▶ _Work required_: In the material below, find each line with the word "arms" and copy it.

··· Data block

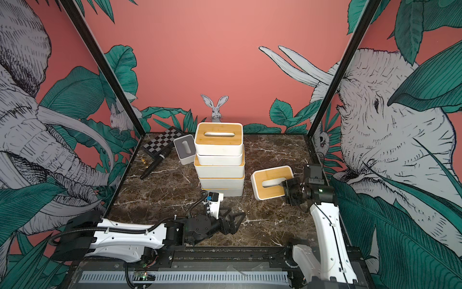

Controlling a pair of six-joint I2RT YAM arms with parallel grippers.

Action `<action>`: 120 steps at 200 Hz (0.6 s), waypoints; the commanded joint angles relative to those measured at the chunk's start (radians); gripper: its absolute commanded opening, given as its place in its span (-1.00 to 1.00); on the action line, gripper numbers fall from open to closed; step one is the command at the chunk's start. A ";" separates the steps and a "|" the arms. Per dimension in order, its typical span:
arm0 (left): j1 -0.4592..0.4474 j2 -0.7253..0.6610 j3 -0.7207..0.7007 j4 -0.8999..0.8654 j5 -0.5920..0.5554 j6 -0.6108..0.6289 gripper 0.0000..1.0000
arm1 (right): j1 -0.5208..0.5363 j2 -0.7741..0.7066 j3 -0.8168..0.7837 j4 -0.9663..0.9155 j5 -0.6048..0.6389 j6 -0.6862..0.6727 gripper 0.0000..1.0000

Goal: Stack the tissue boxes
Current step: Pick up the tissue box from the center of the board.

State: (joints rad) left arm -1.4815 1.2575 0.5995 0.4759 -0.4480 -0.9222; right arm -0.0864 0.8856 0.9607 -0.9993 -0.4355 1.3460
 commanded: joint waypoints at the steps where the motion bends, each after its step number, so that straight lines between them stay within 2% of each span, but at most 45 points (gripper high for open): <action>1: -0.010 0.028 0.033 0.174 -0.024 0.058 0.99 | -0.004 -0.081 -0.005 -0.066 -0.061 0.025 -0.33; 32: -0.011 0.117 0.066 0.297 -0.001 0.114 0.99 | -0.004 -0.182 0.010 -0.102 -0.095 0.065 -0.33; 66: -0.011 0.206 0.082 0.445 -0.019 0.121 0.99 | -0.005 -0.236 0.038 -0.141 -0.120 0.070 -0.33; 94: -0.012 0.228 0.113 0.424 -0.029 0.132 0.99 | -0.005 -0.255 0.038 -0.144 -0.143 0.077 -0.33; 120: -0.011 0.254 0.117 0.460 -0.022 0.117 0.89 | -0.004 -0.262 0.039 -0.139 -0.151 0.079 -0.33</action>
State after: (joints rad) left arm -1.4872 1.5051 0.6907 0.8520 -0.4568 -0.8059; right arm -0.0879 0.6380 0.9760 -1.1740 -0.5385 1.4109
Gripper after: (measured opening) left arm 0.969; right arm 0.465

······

▶ _Response to the task_:
Controlling a pair of six-joint I2RT YAM arms with parallel grippers.
Action `<action>`: 120 steps at 200 Hz (0.6 s), waypoints; the commanded joint angles relative to those measured at the chunk's start (radians); gripper: its absolute commanded opening, given as its place in its span (-1.00 to 1.00); on the action line, gripper numbers fall from open to closed; step one is the command at the chunk's start. A ";" separates the steps and a "|" the arms. Per dimension in order, its typical span:

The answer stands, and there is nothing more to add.